## Problem to work on
Write every line of the material again exactly, with no pictures in the copy.

--- Dataset extract ---

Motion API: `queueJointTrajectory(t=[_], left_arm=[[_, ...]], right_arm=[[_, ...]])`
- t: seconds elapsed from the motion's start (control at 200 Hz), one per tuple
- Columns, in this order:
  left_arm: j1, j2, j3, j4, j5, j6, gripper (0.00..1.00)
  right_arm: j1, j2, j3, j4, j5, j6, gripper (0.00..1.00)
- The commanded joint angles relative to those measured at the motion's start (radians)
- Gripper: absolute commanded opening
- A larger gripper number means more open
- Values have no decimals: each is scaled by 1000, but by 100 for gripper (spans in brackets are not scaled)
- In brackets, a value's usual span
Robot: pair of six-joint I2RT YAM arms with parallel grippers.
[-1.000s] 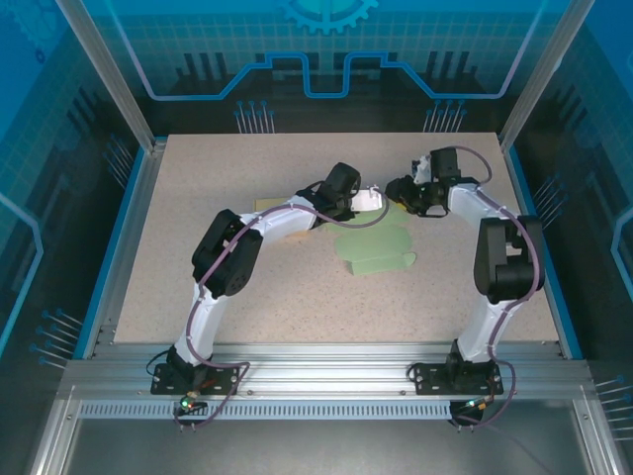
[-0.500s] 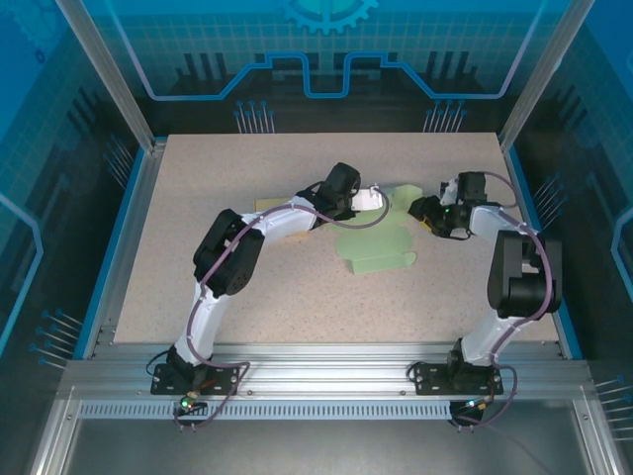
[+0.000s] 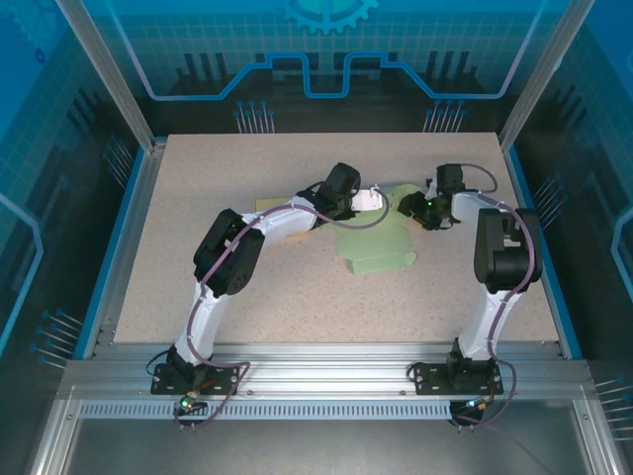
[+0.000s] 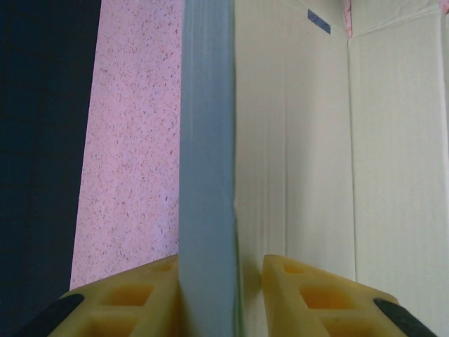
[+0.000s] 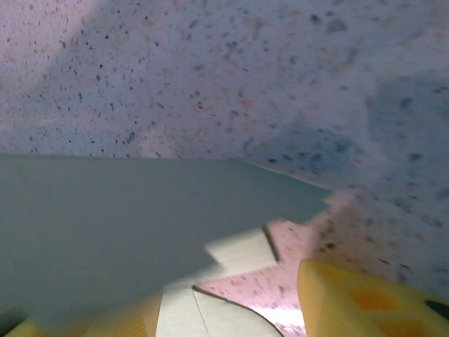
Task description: Fold the paper box
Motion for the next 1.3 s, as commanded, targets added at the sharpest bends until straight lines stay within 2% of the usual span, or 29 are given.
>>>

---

## Answer for this exercise
Motion API: `queueJointTrajectory(t=[_], left_arm=[[_, ...]], right_arm=[[_, ...]])`
- t: seconds elapsed from the motion's start (control at 200 Hz), one per tuple
- Columns, in this order:
  left_arm: j1, j2, j3, j4, j5, j6, gripper (0.00..1.00)
  right_arm: j1, j2, j3, j4, j5, j6, gripper (0.00..1.00)
- The commanded joint angles relative to those measured at the motion's start (radians)
- Gripper: absolute commanded opening
- A larger gripper number means more open
- Values have no decimals: each is scaled by 1000, but by 100 for gripper (spans in brackets are not scaled)
- In brackets, a value's usual span
Robot: pair of six-joint I2RT YAM arms with parallel grippers.
[-1.000s] 
[-0.500s] 
[+0.000s] 
[+0.000s] 
[+0.000s] 
Task description: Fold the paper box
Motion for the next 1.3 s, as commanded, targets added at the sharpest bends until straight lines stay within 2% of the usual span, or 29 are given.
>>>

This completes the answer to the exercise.